:: EXERCISE REQUIREMENTS ::
Starting at the line that contains "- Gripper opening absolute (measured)" in the listing below, write out every line word for word until you have written the line that contains "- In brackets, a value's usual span".

:: COLLECTED MATERIAL ::
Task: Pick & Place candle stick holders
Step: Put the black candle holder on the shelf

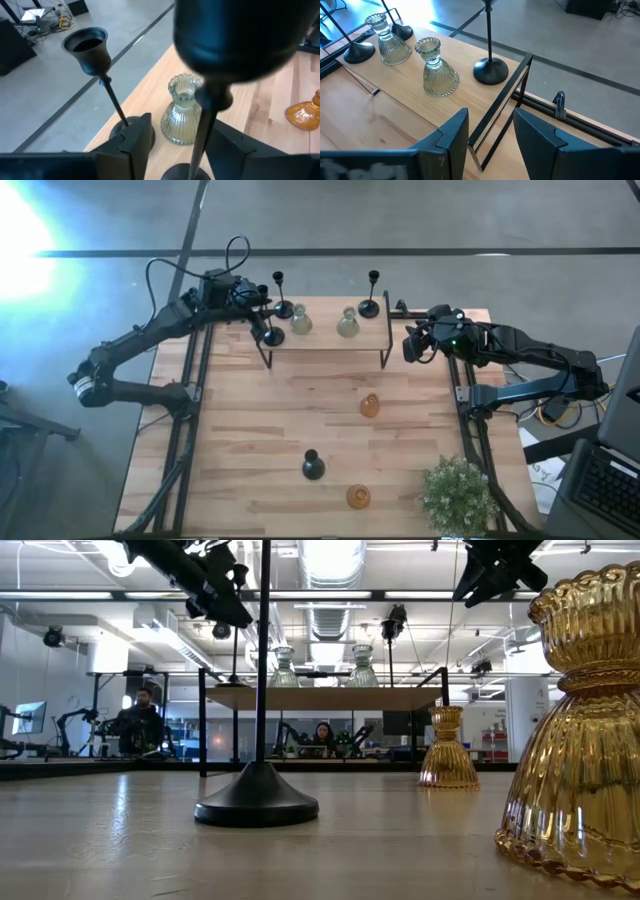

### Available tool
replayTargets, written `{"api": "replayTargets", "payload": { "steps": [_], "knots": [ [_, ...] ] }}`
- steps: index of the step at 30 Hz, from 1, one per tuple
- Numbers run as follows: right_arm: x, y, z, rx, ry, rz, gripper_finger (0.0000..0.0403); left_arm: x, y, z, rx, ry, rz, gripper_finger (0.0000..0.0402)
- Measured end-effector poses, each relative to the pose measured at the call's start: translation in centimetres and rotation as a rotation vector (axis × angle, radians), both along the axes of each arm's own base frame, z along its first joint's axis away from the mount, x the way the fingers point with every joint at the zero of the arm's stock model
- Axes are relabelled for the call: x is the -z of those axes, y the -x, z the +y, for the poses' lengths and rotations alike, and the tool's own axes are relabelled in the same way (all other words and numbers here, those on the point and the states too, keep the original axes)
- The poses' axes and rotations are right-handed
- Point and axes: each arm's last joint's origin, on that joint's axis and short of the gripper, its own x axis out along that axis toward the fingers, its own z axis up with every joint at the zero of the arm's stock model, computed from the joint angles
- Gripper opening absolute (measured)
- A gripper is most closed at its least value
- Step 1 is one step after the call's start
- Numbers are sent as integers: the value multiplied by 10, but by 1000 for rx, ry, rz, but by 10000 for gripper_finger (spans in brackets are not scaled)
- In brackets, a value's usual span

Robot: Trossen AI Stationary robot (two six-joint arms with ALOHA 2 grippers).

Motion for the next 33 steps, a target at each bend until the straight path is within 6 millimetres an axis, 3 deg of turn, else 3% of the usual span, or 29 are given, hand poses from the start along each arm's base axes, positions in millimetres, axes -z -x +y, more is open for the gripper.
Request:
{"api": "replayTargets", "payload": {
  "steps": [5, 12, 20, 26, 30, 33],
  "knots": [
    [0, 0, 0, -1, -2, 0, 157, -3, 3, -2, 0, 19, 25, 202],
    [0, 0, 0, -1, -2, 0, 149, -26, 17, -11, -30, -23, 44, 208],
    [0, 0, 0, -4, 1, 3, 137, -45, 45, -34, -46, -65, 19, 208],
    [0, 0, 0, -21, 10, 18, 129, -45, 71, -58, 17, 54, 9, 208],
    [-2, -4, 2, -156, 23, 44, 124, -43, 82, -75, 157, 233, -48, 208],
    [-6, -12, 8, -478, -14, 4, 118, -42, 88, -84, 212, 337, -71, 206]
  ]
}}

:: RESPONSE TO THE EXERCISE ::
- Gripper opening absolute (measured)
- A gripper is most closed at its least value
- Step 1 is one step after the call's start
- Numbers are sent as integers: the value multiplied by 10, but by 1000 for rx, ry, rz, but by 10000 for gripper_finger (spans in brackets are not scaled)
- In brackets, a value's usual span

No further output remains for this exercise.